→ **EXERCISE BRIEF**
Only the stretch of the listing below that runs from the line with "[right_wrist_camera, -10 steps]" through the line with "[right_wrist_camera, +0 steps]" is to be printed, exactly and with both ends.

-------- RAW DATA --------

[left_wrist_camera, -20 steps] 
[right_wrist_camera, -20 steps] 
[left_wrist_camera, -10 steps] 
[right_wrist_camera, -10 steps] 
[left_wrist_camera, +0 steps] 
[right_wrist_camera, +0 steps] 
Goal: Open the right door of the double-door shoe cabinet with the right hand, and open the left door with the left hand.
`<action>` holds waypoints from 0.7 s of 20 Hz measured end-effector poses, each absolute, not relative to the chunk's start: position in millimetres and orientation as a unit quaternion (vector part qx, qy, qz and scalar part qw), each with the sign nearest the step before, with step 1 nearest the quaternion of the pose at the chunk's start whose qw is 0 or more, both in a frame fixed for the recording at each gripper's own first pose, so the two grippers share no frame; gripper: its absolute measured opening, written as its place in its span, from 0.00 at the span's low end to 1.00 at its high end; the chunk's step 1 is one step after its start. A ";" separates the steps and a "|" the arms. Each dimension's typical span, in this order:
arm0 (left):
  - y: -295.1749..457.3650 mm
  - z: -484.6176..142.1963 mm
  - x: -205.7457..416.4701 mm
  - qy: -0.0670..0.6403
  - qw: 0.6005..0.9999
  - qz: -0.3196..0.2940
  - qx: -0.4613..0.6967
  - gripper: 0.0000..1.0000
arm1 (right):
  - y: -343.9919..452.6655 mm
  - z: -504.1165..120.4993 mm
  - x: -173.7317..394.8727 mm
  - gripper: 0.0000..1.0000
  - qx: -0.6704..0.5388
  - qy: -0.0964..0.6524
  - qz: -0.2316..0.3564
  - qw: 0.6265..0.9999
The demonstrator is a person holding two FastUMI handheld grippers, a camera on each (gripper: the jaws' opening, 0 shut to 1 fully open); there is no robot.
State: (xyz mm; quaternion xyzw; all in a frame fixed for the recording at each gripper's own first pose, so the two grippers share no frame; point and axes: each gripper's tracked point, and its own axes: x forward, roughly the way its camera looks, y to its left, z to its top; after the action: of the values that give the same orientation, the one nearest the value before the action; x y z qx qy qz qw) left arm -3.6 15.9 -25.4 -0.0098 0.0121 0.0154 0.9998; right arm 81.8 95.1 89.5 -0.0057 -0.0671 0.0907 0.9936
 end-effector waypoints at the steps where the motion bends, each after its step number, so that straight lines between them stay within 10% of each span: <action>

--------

→ **ANSWER TO THIS EXERCISE**
[right_wrist_camera, -10 steps] 
[left_wrist_camera, +0 steps] 
[right_wrist_camera, +0 steps] 

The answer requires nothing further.